TRY IT:
Lines in which "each" appears should be pulled from the data below.

Collection entries
+++

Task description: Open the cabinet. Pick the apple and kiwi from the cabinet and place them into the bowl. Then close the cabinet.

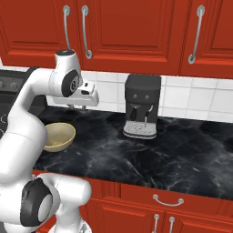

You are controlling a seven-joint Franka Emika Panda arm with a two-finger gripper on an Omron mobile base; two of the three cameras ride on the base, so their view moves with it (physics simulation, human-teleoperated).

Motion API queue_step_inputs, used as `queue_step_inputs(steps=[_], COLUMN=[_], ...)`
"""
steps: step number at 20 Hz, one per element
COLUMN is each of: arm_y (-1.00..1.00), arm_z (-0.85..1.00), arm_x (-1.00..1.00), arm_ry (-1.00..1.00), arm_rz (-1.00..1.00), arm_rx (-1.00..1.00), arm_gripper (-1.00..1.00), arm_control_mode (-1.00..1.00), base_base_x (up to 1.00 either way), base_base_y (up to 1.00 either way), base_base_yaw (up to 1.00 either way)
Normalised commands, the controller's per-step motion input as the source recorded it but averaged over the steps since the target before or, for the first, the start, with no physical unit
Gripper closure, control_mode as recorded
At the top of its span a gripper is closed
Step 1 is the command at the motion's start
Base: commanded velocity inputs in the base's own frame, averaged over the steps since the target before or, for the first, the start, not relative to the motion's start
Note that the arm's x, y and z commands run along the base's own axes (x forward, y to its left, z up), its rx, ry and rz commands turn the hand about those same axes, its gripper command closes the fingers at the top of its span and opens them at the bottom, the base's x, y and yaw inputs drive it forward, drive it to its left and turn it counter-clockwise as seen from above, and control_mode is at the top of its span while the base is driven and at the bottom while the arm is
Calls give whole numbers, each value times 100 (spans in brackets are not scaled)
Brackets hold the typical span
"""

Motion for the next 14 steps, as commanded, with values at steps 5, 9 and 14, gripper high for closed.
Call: queue_step_inputs(steps=[5,9,14], arm_y=[0,0,0], arm_z=[27,86,69], arm_x=[-4,-10,-10], arm_ry=[-13,-39,-41], arm_rz=[0,0,0], arm_rx=[6,7,0], arm_gripper=[-100,-100,-100], arm_control_mode=[-100,-100,-100], base_base_x=[0,0,0], base_base_y=[0,0,0], base_base_yaw=[0,0,0])
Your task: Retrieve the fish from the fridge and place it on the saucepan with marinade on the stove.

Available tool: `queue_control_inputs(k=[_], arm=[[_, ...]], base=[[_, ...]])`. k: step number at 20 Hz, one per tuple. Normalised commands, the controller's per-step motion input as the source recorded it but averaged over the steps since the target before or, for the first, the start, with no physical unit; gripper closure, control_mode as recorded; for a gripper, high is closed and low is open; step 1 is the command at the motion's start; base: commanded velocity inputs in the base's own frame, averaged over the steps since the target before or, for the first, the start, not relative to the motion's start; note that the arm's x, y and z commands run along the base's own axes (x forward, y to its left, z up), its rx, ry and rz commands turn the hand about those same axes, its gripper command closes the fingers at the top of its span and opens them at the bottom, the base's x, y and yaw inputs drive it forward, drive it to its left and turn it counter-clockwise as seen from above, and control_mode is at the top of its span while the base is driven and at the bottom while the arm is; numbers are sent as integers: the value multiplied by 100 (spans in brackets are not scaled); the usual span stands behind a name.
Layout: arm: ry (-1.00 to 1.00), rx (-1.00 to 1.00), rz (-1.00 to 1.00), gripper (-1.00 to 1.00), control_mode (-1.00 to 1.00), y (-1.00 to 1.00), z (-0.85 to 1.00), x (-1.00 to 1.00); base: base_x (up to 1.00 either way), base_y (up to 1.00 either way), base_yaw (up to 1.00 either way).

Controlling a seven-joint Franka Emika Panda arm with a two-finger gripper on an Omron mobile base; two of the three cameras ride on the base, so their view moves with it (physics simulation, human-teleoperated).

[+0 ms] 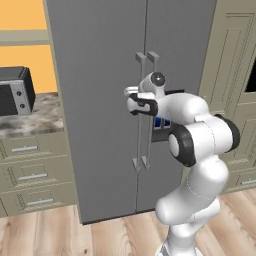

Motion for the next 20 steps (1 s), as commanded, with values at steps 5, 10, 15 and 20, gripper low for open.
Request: queue_control_inputs(k=[5, 10, 15, 20], arm=[[0, 2, 0, 100, -100, 100, 0, -63], [0, 0, 0, 100, -100, 100, 0, -86], [0, 0, 0, 100, -100, 100, 0, -92], [0, 0, 0, 100, -100, 100, -1, -92]], base=[[0, 0, 0], [0, 0, 0], [0, 0, 0], [0, 0, 0]])
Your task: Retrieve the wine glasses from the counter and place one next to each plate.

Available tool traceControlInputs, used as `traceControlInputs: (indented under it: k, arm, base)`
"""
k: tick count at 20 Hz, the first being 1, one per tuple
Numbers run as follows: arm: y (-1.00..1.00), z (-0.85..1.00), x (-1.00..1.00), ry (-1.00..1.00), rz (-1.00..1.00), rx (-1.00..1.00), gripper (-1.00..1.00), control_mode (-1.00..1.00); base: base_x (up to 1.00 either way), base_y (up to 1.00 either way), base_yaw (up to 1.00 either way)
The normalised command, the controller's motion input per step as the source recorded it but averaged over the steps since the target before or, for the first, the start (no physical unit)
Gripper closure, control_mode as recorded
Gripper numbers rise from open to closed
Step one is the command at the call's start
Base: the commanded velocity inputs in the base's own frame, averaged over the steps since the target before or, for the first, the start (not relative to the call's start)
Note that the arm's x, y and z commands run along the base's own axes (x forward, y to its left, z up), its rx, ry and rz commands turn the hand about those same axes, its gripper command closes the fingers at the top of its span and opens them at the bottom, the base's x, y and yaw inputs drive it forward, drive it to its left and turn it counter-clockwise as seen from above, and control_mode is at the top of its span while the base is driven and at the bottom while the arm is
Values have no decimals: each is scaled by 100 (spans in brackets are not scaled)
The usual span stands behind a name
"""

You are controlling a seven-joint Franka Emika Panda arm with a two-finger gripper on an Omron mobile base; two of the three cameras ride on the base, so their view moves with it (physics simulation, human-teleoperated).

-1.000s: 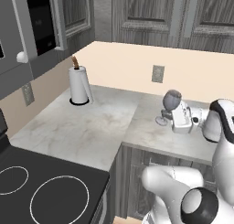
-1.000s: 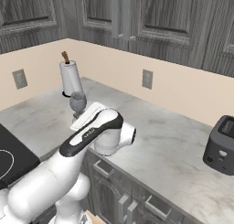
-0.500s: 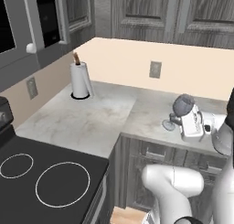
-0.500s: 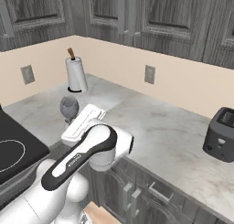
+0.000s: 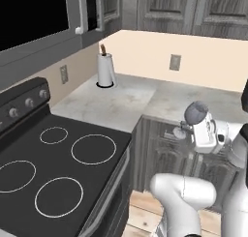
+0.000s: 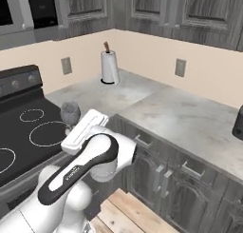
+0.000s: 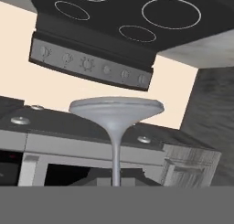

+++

RESPONSE FOR THIS EXERCISE:
COLUMN is each of: arm_y (-1.00..1.00), arm_z (-0.85..1.00), arm_x (-1.00..1.00), arm_ry (-1.00..1.00), arm_rz (-1.00..1.00), arm_rx (-1.00..1.00), arm_gripper (-1.00..1.00), arm_control_mode (-1.00..1.00), base_base_x (up to 1.00 either way), base_base_y (up to 1.00 either way), base_base_yaw (up to 1.00 either way)
Calls give whole numbers, each value times 100 (spans in brackets are not scaled)
Your task: Retrieve the wine glasses from the counter and place one next to each plate.
Values have no decimals: each is scaled by 100 (spans in brackets are not scaled)

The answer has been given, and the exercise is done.